[Stored items]
******
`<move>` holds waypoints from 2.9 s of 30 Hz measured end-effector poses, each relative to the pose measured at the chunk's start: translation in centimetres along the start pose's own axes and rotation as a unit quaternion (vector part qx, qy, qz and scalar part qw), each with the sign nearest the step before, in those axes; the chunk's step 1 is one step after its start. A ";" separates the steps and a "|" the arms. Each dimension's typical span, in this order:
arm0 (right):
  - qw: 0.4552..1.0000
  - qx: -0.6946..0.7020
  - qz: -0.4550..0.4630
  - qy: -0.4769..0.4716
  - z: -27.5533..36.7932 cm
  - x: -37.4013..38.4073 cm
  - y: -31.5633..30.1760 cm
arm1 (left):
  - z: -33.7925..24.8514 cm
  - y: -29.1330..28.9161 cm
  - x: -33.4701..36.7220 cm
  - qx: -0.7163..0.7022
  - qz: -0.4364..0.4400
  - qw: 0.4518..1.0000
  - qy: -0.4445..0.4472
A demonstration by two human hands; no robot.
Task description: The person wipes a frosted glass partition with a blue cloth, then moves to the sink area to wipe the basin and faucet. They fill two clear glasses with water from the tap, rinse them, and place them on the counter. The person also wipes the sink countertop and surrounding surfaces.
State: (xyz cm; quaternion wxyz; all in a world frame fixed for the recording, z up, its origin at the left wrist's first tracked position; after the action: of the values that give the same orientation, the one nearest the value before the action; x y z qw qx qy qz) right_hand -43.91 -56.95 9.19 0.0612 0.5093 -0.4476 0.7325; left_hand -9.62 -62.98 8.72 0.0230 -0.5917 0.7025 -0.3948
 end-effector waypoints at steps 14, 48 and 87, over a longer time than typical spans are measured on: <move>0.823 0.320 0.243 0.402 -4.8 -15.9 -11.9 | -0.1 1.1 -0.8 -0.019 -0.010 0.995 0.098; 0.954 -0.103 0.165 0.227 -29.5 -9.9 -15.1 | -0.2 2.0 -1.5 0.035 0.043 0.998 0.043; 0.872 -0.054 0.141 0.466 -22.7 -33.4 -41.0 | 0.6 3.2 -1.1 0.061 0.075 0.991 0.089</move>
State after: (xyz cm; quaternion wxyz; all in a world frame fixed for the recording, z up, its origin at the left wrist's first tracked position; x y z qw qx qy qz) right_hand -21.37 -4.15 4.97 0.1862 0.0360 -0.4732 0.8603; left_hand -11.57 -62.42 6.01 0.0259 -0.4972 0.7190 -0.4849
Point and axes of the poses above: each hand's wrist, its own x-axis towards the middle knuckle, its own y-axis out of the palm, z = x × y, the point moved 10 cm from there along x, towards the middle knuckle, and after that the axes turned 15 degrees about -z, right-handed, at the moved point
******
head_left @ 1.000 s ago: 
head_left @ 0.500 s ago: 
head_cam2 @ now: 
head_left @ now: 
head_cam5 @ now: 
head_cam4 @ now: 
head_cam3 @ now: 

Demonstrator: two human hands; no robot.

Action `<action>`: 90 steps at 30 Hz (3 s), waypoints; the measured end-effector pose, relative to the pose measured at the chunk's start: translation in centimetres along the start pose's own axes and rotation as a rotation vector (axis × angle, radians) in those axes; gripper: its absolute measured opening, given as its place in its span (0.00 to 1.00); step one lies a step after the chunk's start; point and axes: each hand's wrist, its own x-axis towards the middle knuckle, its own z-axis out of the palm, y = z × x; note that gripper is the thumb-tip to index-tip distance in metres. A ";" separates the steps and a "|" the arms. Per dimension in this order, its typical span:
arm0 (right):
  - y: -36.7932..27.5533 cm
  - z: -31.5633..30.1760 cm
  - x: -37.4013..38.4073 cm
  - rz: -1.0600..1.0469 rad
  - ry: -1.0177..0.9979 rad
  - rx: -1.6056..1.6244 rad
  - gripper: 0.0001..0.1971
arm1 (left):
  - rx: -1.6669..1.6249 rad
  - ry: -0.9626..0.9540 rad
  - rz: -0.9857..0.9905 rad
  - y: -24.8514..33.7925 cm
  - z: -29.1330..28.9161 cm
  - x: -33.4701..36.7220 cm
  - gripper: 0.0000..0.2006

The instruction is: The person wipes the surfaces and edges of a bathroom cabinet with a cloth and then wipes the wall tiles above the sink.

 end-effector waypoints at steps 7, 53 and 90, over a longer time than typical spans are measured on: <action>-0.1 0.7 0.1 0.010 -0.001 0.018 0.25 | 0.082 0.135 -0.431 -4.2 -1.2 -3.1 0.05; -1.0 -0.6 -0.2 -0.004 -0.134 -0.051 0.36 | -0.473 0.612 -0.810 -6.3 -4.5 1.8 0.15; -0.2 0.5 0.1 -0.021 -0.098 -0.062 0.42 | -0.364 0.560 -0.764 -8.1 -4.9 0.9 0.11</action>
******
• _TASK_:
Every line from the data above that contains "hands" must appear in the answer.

• _ANSWER FOR THE TASK_:
A demonstration by two human hands; no robot.
Demonstrator: two human hands; no robot.

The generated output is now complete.